----- RECORDS FOR PROCESSING

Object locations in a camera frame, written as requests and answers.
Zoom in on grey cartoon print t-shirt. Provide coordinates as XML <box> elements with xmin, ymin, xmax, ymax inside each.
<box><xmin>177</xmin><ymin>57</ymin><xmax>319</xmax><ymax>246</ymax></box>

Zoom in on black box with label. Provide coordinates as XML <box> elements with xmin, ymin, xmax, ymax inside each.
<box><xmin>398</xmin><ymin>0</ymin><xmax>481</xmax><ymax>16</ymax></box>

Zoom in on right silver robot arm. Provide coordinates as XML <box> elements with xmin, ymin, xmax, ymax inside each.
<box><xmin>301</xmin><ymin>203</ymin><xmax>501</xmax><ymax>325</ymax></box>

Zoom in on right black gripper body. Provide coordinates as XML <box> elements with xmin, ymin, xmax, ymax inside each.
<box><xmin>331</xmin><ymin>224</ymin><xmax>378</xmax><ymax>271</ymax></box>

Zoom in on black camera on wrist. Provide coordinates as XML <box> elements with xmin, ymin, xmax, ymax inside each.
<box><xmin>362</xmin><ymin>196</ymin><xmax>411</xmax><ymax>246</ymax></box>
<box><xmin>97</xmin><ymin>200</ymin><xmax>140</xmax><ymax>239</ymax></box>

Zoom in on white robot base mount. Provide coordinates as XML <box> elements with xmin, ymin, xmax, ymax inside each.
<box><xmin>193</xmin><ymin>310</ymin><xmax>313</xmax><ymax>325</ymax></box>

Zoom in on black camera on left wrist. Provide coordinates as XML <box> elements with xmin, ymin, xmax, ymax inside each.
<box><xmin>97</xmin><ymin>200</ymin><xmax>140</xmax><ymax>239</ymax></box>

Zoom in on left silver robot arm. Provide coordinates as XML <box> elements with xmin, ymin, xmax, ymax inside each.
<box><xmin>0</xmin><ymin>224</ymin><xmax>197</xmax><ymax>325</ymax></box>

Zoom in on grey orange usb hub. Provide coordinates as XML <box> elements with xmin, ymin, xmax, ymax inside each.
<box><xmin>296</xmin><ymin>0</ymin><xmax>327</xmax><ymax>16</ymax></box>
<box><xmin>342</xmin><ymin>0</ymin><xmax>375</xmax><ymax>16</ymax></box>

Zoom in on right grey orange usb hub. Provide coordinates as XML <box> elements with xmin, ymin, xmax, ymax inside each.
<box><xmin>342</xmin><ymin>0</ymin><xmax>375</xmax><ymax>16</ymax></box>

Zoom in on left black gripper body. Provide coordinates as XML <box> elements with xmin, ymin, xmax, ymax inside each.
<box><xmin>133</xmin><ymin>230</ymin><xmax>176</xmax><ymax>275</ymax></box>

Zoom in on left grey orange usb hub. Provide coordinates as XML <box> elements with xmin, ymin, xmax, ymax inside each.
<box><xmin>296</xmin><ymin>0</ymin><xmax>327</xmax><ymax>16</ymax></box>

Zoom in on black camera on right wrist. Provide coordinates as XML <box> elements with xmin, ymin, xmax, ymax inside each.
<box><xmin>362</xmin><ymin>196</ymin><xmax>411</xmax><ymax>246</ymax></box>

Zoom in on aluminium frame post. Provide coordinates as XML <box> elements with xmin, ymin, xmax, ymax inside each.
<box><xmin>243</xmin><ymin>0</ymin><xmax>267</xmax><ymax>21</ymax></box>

----------

▶ WHAT THIS TASK INVOLVES:
Each record is to be repeated word for word, with none skipped.

▶ OUTPUT:
Object locations in a camera frame, written as requests and answers.
Zoom in on grey cartoon print t-shirt. Provide coordinates as XML <box> elements with xmin, ymin, xmax, ymax inside each.
<box><xmin>177</xmin><ymin>57</ymin><xmax>319</xmax><ymax>246</ymax></box>

Zoom in on black box with label. Provide coordinates as XML <box> elements with xmin, ymin, xmax, ymax inside each.
<box><xmin>398</xmin><ymin>0</ymin><xmax>481</xmax><ymax>16</ymax></box>

Zoom in on right silver robot arm. Provide coordinates as XML <box> elements with xmin, ymin, xmax, ymax inside each.
<box><xmin>301</xmin><ymin>203</ymin><xmax>501</xmax><ymax>325</ymax></box>

Zoom in on right black gripper body. Provide coordinates as XML <box> elements with xmin, ymin, xmax, ymax inside each.
<box><xmin>331</xmin><ymin>224</ymin><xmax>378</xmax><ymax>271</ymax></box>

Zoom in on black camera on wrist. Provide coordinates as XML <box> elements with xmin, ymin, xmax, ymax inside each.
<box><xmin>362</xmin><ymin>196</ymin><xmax>411</xmax><ymax>246</ymax></box>
<box><xmin>97</xmin><ymin>200</ymin><xmax>140</xmax><ymax>239</ymax></box>

Zoom in on white robot base mount. Provide coordinates as XML <box> elements with xmin, ymin, xmax, ymax inside each.
<box><xmin>193</xmin><ymin>310</ymin><xmax>313</xmax><ymax>325</ymax></box>

Zoom in on black camera on left wrist. Provide coordinates as XML <box> elements with xmin, ymin, xmax, ymax inside each.
<box><xmin>97</xmin><ymin>200</ymin><xmax>140</xmax><ymax>239</ymax></box>

Zoom in on left silver robot arm. Provide coordinates as XML <box> elements with xmin, ymin, xmax, ymax inside each.
<box><xmin>0</xmin><ymin>224</ymin><xmax>197</xmax><ymax>325</ymax></box>

Zoom in on grey orange usb hub. Provide coordinates as XML <box> elements with xmin, ymin, xmax, ymax inside each.
<box><xmin>296</xmin><ymin>0</ymin><xmax>327</xmax><ymax>16</ymax></box>
<box><xmin>342</xmin><ymin>0</ymin><xmax>375</xmax><ymax>16</ymax></box>

Zoom in on right grey orange usb hub. Provide coordinates as XML <box> elements with xmin, ymin, xmax, ymax inside each.
<box><xmin>342</xmin><ymin>0</ymin><xmax>375</xmax><ymax>16</ymax></box>

Zoom in on left black gripper body. Provide coordinates as XML <box> elements with xmin, ymin, xmax, ymax inside each.
<box><xmin>133</xmin><ymin>230</ymin><xmax>176</xmax><ymax>275</ymax></box>

Zoom in on left grey orange usb hub. Provide coordinates as XML <box> elements with xmin, ymin, xmax, ymax inside each.
<box><xmin>296</xmin><ymin>0</ymin><xmax>327</xmax><ymax>16</ymax></box>

Zoom in on black camera on right wrist. Provide coordinates as XML <box> elements with xmin, ymin, xmax, ymax inside each.
<box><xmin>362</xmin><ymin>196</ymin><xmax>411</xmax><ymax>246</ymax></box>

Zoom in on aluminium frame post. Provide coordinates as XML <box> elements with xmin, ymin, xmax, ymax inside each.
<box><xmin>243</xmin><ymin>0</ymin><xmax>267</xmax><ymax>21</ymax></box>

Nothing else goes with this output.